:: YOUR INSTRUCTIONS ::
Word for word, restate the lines from the one containing "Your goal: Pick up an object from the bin" through the last line of the material, and include no pictures.

:: SOURCE MATERIAL ::
++++

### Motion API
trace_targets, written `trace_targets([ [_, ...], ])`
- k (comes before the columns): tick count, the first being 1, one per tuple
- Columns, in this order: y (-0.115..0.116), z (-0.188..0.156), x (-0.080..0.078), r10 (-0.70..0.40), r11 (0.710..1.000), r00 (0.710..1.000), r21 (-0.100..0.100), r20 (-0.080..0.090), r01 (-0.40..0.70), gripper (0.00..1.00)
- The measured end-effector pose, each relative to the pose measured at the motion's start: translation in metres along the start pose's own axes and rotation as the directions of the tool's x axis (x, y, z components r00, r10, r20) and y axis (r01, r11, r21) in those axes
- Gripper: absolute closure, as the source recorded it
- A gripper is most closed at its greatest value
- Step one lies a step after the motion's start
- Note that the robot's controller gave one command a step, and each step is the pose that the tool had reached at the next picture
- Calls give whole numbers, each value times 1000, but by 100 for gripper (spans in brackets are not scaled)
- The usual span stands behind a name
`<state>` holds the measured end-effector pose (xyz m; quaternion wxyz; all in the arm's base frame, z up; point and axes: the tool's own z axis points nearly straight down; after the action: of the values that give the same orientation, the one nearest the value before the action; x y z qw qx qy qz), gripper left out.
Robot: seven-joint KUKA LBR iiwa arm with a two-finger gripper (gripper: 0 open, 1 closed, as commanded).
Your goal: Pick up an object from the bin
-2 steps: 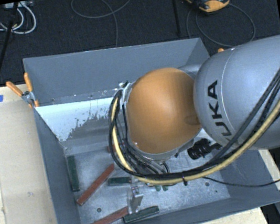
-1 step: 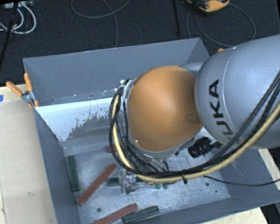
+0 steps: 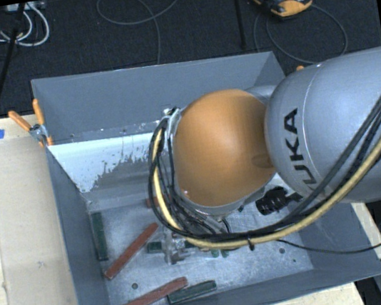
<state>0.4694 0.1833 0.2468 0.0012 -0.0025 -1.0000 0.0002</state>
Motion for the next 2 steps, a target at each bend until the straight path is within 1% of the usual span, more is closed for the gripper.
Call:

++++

:: OUTPUT OF THE EXERCISE ::
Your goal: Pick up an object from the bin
-2 steps: 
-1 step: 
+0 steps: 
<state>0.4694 0.1833 0.2468 0.0012 -0.0025 -1.0000 0.0002</state>
Motion for the next 2 steps, a target at each bend until the straight path is within 1% of the usual span, more is closed for the gripper.
Call:

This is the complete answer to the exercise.